Cancer case in Rouyn-Noranda: Charette blames the previous government

Minister Benoît Charette acknowledged Wednesday morning that current arsenic emissions from the Horne smelter are unacceptable.

Cancer case in Rouyn-Noranda: Charette blames the previous government

Minister Benoît Charette acknowledged Wednesday morning that current arsenic emissions from the Horne smelter are unacceptable. He nevertheless maintains that it is not the fault of the Legault government, but rather of the previous government.

• Read also: Rouyn-Noranda: up to 14 more cases of cancer if arsenic levels are maintained

• To read also: Arsenic in Rouyn-Noranda: the Prime Minister no longer excludes the option of closure

“The current emissions, they are unacceptable, and they must be lowered”, launched the Minister of the Environment, without however specifying what would be an acceptable standard in the circumstances.

If he considers that it will eventually be necessary for emissions to “get closer” to the provincial standard of three nanograms per cubic meter, he does not exclude that the standard remains more flexible in Rouyn-Noranda.

“We mentioned the possibility of 30 nanograms, but it is public health that will help the MELCCQ to establish what will be the standard that will mitigate the health risks,” he said.

Currently, the Horne smelter has capped, by grandfathering, at a level of 100 nanograms per cubic meter.

Mr. Charette also recalled that the government is evaluating all possibilities, including that of closing the plant, but he stressed that an immediate closure would represent a risk for public health.

"There are hundreds of families, even thousands of people who directly or indirectly live from this business," he explained. Closing it overnight, from a public health point of view, there is a significant impact, and it is also considered.

Attestation

While the opposition accuses the government of having done nothing in recent years to improve air quality in Rouyn-Noranda, the Minister of the Environment believes, on the contrary, that the Legault government is the first to "give the importance it requires" to this situation, evoking among other things "the establishment of an interdepartmental committee which allows for follow-up".

As the contract between the government and Glencore, the company that owns the Horne smelter, expires in the coming months, Benoit Charette also considers that “the timing is excellent”.

"This will be an opportunity for us to arrive with a much more severe, much more ambitious certificate," he argued.

If the Legault government has not done more in recent years to improve the situation, it is because its hands were tied by the previous government, claimed the minister.

“Previous governments did not take the issue seriously enough. The requirements were not high enough, which will change with the next certification period.

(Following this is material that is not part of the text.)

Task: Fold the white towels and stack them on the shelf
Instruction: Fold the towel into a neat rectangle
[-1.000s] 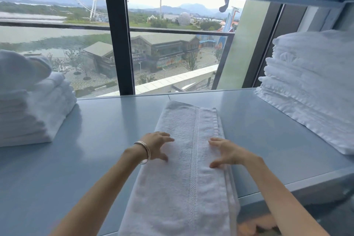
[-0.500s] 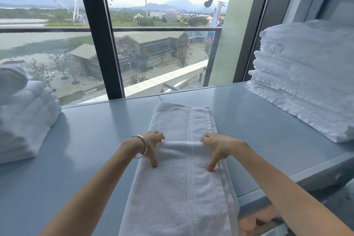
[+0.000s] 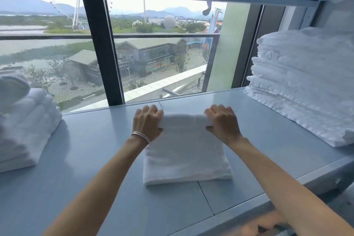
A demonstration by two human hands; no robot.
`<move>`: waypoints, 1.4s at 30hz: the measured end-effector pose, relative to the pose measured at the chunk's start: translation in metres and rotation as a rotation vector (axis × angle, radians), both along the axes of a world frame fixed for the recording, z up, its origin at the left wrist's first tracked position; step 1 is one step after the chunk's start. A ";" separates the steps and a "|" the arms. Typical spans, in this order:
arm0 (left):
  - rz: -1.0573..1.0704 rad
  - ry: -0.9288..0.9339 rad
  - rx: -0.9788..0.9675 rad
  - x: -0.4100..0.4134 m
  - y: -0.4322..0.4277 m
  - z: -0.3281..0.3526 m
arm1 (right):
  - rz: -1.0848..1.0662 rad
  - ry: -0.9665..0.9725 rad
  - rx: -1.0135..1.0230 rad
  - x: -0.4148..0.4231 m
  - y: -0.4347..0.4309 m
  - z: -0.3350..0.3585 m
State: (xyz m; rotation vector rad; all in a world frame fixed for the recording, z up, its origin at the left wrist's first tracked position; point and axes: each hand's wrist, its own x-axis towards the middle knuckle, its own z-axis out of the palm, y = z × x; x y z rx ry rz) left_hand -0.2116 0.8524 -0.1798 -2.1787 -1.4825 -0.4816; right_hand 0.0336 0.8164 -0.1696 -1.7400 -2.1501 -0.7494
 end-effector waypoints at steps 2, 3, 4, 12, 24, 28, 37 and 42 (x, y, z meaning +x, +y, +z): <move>-0.040 -0.096 0.353 -0.002 -0.001 0.013 | 0.034 0.002 0.297 0.003 -0.007 0.014; -0.050 -0.124 0.473 -0.002 -0.004 0.014 | 0.062 0.008 0.407 0.005 -0.011 0.015; -0.058 -0.148 0.549 -0.003 -0.008 0.013 | 0.089 0.013 0.479 0.006 -0.016 0.013; -0.461 -0.020 0.038 -0.032 -0.088 -0.102 | 0.409 0.034 -0.128 0.012 -0.101 -0.090; -0.563 -0.288 -0.543 0.004 -0.161 -0.059 | -0.124 -0.129 -0.530 -0.004 -0.055 -0.059; -0.554 -0.085 -0.440 -0.032 -0.124 -0.063 | 0.025 -0.023 -0.331 -0.025 -0.056 -0.048; -0.377 0.062 -0.498 -0.090 -0.107 -0.088 | 0.071 0.023 -0.744 -0.048 -0.081 -0.064; -0.382 0.060 -0.333 -0.083 -0.095 -0.078 | 0.288 0.087 -0.443 -0.066 -0.046 -0.055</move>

When asked whether the government could have adopted certain measures despite the contract that had been signed, the minister was intractable.

“It is in the law, it is a review every five years. It was the previous government that set the standards between 2017 and 2022,” he said.

Annex

When asked if he had seen the annex containing preliminary data indicating an abnormally high cancer rate, which had been removed from a report at the request of the former national director of Public Health, Horacio Arruda, Benoit Charette was unable to give a precise answer.

“Honestly, in terms of this schedule (…) you have to do with public health. I did not hear about this request for withdrawal or this withdrawal,” he said.

He then assured that this data was not hidden from him, before admitting a few seconds later that he “did not see” the annex. “The appendix in question, for my part, I had not seen it. I guess that public health preferred to have all the elements of the answer before circulating this document.

More cases of cancer

On Wednesday morning, the National Institute of Public Health (INSPQ) finally published its report on the situation in Rouyn-Noranda. If the status quo continues, there could be 13 to 554 additional cases of lung cancer per million population.

This proportion would be between 6.7 and 288 additional cases if arsenic emissions in the city were lowered to the level of the Quebec standard, which is three nanograms per cubic meter.

The INSPQ calculation is based on an exposure scenario 24 hours a day, seven days a week, for 70 years.

“We go far beyond the normally acceptable risks that we want to avoid when we are exposed to such contaminants. It is not because these figures represent smaller risks in terms of number that we must dodge the challenge that this represents, ”explained Dr. Boileau.

Public Health will nevertheless carry out more studies in the coming weeks in order to understand "as quickly as possible" the causes of the current situation, and whether other factors may contribute to this greater risk of suffering from cancer of the breast. lung.

Dr. Boileau's explanations did not satisfy the supportive MP for Rouyn-Noranda, Émilise Lessard-Therrien, who called the press conference "an exercise in public health".

“No concrete action plan has been presented to quickly reduce arsenic emissions into the air of Rouyn-Noranda. Worse, Dr. Boileau refused to take a clear position for the Foundry to be subject to the standard of three nanograms applied everywhere else in Quebec, when it is precisely his mandate to make recommendations to protect people's health. she lamented in a press release.